-- Opening Marker --

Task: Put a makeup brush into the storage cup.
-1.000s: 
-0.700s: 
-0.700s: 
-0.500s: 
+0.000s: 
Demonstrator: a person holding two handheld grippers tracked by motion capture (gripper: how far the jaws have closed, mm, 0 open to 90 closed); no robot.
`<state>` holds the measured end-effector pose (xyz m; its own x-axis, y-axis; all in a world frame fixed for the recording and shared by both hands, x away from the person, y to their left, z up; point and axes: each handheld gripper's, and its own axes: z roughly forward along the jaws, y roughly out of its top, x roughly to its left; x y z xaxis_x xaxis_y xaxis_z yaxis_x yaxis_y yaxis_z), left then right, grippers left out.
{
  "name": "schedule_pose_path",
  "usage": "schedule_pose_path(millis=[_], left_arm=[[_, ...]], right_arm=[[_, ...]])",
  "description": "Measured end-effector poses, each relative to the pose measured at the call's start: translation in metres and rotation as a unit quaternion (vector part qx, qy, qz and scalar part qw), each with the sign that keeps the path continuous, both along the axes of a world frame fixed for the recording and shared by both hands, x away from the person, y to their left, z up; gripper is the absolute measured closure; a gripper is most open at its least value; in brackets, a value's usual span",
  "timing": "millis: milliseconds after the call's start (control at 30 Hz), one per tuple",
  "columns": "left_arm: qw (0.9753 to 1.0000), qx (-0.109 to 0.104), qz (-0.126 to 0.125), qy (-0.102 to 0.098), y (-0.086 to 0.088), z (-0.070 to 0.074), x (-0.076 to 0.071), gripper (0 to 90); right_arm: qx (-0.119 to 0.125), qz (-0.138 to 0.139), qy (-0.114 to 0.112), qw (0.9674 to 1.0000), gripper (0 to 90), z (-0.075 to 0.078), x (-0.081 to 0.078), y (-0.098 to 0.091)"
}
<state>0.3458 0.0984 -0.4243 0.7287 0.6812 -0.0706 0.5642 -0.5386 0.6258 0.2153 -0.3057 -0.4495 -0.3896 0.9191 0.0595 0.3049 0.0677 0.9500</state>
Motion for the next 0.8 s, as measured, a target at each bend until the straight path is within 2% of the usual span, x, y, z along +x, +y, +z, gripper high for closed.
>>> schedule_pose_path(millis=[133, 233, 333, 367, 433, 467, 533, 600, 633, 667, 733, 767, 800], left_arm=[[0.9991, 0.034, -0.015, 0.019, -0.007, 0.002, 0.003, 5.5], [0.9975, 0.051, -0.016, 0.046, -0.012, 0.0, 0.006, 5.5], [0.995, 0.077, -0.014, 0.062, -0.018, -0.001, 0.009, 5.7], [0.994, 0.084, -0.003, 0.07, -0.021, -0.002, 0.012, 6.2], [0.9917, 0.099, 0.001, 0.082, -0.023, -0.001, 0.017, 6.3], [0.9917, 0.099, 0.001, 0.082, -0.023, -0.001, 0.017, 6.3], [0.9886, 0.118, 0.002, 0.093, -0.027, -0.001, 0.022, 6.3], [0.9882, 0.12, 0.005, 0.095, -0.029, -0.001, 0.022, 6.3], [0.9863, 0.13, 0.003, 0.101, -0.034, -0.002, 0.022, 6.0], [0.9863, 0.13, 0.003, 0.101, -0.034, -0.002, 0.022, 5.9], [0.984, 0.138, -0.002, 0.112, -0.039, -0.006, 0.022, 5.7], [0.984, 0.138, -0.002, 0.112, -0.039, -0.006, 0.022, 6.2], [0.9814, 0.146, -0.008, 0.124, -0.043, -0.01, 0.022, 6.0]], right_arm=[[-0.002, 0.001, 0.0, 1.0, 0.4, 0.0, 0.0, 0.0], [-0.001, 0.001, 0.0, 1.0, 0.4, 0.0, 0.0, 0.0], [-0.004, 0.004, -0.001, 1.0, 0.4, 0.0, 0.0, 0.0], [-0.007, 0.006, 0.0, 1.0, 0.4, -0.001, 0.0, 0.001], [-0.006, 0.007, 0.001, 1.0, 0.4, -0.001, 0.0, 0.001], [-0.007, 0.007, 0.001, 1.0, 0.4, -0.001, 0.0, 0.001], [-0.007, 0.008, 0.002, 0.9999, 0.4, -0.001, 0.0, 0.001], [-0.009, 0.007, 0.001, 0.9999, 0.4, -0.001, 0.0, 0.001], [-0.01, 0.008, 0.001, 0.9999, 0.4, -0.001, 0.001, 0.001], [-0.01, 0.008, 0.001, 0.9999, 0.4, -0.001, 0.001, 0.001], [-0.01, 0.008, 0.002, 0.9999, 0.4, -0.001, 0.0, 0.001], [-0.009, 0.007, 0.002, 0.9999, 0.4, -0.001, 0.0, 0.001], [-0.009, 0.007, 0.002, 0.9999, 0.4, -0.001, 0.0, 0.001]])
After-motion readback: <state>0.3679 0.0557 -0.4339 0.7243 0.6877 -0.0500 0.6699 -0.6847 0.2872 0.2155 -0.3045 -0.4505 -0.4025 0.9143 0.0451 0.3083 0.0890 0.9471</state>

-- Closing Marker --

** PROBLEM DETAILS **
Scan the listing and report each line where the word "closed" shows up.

** EXERCISE RESULT **
Demonstrator: a person holding two handheld grippers tracked by motion capture (gripper: how far the jaws have closed, mm, 0 open to 90 closed); no robot.
Motion for the next 0.8 s, as measured, a target at each bend until the straight path is within 2% of the usual span, x, y, z along +x, +y, +z, gripper high for closed.

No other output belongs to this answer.